Who owns the story you’ve written, you or the audience?
Well, legally, you do, that’s how copyright works, but that’s not what I’m getting at.
But, who gets to decide how a story’s gonna play out?
Recently, the SyFy series The Magicians experienced some pretty severe fan backlash about a season finale when one main character committed suicide. Well.. chose to die in order to save his friends. This character was canonically suicidal, so the move wasn’t out of character, but the problem was that the character was also canonically bisexual. His suicide, then, was a trope, specifically, the “Bury Your Gays” trope. Also known as the Dead Lesbian Syndrome, if you see a non-straight character, that character is gonna die.
The showrunners argued that it wasn’t suicide – there was even a scene when said character asks if he sacrificed himself to save his friends or if he’s just using that to excuse suicide? Obviously, the canonical answer is, “Nah, bud, you saved your pals!”
The response has been intense, with the episode’s rating tanking and the viewership shrinking. Many saw the “sacrifice” as just an excuse to, well, Bury The Magicians’ Gays.
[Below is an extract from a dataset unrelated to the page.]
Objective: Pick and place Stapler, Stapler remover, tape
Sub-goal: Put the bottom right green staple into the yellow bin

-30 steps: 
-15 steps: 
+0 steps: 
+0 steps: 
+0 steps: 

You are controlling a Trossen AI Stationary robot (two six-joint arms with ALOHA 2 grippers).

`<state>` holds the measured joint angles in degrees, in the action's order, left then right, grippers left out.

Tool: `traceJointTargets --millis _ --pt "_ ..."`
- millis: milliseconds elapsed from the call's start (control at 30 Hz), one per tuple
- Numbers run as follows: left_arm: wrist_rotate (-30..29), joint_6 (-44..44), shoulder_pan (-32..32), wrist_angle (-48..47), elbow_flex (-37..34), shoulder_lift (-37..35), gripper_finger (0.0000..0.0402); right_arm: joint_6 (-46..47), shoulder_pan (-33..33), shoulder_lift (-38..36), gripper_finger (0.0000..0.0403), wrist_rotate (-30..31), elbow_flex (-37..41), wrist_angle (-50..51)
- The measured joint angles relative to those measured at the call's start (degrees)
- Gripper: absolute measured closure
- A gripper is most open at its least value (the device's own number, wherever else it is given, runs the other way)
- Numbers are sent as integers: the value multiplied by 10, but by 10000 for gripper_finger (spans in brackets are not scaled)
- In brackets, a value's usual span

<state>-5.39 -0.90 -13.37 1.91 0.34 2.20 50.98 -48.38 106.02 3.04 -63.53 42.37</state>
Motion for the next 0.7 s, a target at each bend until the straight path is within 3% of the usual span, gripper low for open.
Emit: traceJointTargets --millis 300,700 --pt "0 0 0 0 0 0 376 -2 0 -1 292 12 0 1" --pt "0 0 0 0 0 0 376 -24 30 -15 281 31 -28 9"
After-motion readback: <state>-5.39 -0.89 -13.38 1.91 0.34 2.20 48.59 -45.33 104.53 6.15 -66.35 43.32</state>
And those viewers who saw the character as representative of themselves were incredibly hurt.
The question always comes up when there’s a huge fan backlash: should The Magicians change their season 4 finale? Should any artist be change their art in order to please the people who look at, listen to, watch, read, or otherwise experience their art?
Meaning is in the Interpretation
So, who owns the meaning of any piece of art?
The creator? The critic? The academic? The observer?
Really, it belongs to the interpreter.
Art is supposed to have meaning, and the meaning that anyone finds in a piece of art is going to be based on their own experiences and cultural background.
Wendy Griswold main this argument in “The Fabrication of Meaning” from all the way back in 1987 in The American Journal of Sociology. In this, Griswold examines the interpretation of George Lamming’s novels in the US, the UK, and the West Indies. She found that each area interpreted the novel differently based on their own cultural background: the reviewers of the West Indies read a lot of questions about identity, American reviewers focused on the issue of race, whereas reviewers in the UK were mostly focused on language.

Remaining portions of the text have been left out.